Selasa, 24 Desember 2013

Arogansi Sang Bupati; Catatan Untuk Kepala Daerah Lainnya


Entah apa yang ada di kepala Bupati Ngada, Marianu Sae, ketika melakukan pemblokiran Bandara Torerelo Soa, Nusa Tenggara Timur (NTT). Mungkin ia ingin menunjukkan kalau dia berkuasa. Sehingga ketika keinginannya tak diindahkan oleh salah satu maskapai penerbangan untuk mendapatkan tiket, ia memerintahkan Satpol PP untuk memblokir bandara.
Namun apa yang dilakukan Marianu tentu keterlaluan. Pemblokiran yang ia lakukan tentu akan berakibat terancamnya keselamatan penerbangan. Saya tak habis pikir.
Memang, Marianu punya alasan untuk melakukannya. Menurutnya, pihak penerbangan semestinya memberikan fasilitas kepada daerah yang telah memberikan keuntungan. Namun tidakkah disadari oleh marianu bahwa apa yang ia lakukan jauh dari kesan karakter kepemimpinan? Bahkan apa yang ia lakukan merupakan bentuk premanisme –memaksakan kehendak dengan kekerasan ketika menginginkan sesuatu.
Selain itu, Marianu juga beralasan bahwa kedatangannya sangat penting untuk Kabupaten Ngada. Namun lagi-lagi, bukankah yang ia lakukan bisa mengancam keselamatan nyawa orang lain?
Dalam politik, memang ada adagium populer yang kebenarannya bisa mendekati sahih. Power tend to corrupt, and absolute power corrupt absolutely atau seseorang yang memegang kekuasaan, ia memiliki kecenderungan untuk melakukan penyelwengan. Dan barang siapa yang memiliki kekuasaan mutlak, maka pasti ia akana menyalahgunakan kekuasaannya.
Sepertinya, Marianu termasuk didalamnya.
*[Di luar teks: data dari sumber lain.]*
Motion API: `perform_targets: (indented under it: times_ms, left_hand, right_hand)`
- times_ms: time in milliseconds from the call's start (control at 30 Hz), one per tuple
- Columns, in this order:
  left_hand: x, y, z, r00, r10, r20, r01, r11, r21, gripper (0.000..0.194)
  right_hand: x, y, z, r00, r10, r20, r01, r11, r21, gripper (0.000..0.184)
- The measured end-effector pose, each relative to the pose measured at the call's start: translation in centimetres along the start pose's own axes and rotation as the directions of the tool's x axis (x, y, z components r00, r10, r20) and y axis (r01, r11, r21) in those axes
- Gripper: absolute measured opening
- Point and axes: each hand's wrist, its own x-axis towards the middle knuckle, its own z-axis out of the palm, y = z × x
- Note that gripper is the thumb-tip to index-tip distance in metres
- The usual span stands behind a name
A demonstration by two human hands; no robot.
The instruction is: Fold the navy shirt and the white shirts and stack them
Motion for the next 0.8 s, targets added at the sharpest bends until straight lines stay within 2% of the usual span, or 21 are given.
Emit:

Dengan kekuasaan besarnya di Kabupaten Ngada, ia bisa melakukan apa saja, termasuk melakukan aksi premanisme memblokir bandara.
Mungkin Marianu tak menyadari bahwa kini zaman sudah berubah. Bukan eranya lagi kekuasaan dikelola dengan aksi koboi ala Orde Baru. Semua bisa diselesaikan dengan kekerasan. Yang ia tuai saat ini adalah kecaman hebat dari berbagai kalangan.
Yang perlu disadari oleh pejabat politik saat ini, zaman sudah terbuka. Dengan periode kebebasan pers saat ini, tak aakan ada satupun pejabat politik yang lepas dari pengawasan. Tak ada lagi kepala daerah yang bisa mengeluarkan kebijakan tanpa ada pengecekan dari publik.
Marianu hendaknya belajar. Pun demikian halnya dengan kepada daerah yang lain. Era kebebasan pers, semestinya dijadikan bahan evaluasi untuk memperbaiki kinerja dengan jiwa kenegarawanan, bukan dengan aksi arogan bak preman pasar yang menyebabkan hancurnya dirinya sendiri.
Saatnya kita semua berkaca dan merenung, bahwa aksi premanisme dan koboisme hanya akan semakin menenggelamkan praktik bernegara yang baik.